Markus Korn has proposed merging lp:~thekorn/zeitgeist/db_schema_3 into lp:zeitgeist.

Requested reviews:
  Zeitgeist Framework Team (zeitgeist)
Related bugs:
  #673394 Queries for subj_uri and subj_origin are using no index
  https://bugs.launchpad.net/bugs/673394
  #673452 Using the subj_origin column of event_view is slower than it should be
  https://bugs.launchpad.net/bugs/673452


This branch introduces a new db schema (version 3) and bundles a few performance related fixes, [0] compares the performance of this branch lp:zeitgeist (each query is run ~10 times, the plot shows the average).
Changes in detail:
 * renamed event_view.subj_origin to event_view.subj_origin_uri and event_view.subj_origin_id to event_view.subj_origin, this makes "subj_origin" point to an id in the uri table, and "subj_origin_uri" the resolved value.
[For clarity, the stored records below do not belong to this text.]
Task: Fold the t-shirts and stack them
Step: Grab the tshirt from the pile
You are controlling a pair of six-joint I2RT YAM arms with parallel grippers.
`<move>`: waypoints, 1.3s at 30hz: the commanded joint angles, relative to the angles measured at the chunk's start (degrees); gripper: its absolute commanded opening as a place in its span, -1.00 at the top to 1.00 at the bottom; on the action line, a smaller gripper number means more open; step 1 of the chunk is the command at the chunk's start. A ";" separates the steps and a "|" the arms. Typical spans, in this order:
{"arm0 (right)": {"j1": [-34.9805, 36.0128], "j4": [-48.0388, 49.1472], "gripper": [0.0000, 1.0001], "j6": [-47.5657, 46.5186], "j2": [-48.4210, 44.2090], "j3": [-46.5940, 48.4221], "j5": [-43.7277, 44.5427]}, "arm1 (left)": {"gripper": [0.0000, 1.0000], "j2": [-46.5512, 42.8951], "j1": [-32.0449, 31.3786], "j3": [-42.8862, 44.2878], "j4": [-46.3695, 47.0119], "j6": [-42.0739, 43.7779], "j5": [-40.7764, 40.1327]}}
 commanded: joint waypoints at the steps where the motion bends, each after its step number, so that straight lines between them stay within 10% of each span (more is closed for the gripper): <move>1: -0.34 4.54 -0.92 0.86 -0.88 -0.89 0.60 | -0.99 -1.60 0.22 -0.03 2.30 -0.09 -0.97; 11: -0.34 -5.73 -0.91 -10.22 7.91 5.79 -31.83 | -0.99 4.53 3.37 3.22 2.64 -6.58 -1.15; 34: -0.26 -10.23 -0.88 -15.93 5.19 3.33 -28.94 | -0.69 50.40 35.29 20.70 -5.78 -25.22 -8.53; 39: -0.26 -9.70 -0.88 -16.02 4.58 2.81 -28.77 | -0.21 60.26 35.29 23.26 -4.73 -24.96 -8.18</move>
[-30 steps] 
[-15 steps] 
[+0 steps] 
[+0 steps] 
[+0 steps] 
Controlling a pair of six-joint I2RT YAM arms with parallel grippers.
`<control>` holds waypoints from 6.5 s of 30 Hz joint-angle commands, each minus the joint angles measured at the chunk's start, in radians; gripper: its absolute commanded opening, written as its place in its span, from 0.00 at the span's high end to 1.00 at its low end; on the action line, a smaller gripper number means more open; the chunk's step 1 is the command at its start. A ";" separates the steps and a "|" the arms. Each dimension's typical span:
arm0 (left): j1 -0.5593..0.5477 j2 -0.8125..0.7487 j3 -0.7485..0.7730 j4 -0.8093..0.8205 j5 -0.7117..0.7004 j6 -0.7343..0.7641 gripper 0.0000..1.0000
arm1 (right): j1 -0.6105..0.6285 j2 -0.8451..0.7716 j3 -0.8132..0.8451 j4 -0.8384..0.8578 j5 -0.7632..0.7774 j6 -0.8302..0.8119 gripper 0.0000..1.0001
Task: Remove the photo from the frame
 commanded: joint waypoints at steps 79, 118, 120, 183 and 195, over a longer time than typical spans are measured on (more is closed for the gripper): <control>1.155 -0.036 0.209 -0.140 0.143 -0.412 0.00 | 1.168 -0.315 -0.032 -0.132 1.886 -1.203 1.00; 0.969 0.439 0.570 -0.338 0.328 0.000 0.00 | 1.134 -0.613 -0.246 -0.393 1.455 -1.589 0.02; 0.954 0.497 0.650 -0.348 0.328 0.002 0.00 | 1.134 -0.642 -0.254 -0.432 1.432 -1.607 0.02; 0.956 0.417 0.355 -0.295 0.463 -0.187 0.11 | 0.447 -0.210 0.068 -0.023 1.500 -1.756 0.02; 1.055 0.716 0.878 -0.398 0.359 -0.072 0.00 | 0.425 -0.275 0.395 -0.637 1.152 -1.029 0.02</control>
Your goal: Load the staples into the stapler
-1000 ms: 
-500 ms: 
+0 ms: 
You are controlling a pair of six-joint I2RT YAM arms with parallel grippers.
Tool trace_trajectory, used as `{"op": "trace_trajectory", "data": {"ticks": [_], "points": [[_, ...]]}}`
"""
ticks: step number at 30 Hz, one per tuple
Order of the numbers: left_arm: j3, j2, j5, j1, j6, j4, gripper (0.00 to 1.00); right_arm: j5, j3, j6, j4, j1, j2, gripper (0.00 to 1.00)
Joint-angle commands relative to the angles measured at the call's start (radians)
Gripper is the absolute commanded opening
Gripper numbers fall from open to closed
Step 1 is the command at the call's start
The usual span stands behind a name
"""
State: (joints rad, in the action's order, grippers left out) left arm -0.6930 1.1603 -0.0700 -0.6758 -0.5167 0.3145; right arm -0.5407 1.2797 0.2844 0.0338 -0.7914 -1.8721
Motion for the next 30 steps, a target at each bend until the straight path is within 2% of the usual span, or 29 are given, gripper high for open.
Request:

Also we are not using the redundant "SELECT id FROM uri WHERE uri.id=event.subj_origin" query anymore. (LP: #673452)
 * removed event_view.subj_uri_id and added event.subj_id, both values are in fact the same, but we again sting on another "SELECT" query in the event_view.
 * Optimization in FindEvent queries: we are not ordering and grouping by resolved values anymore, we are doing it on integer ids, which is much faster (LP: #673394)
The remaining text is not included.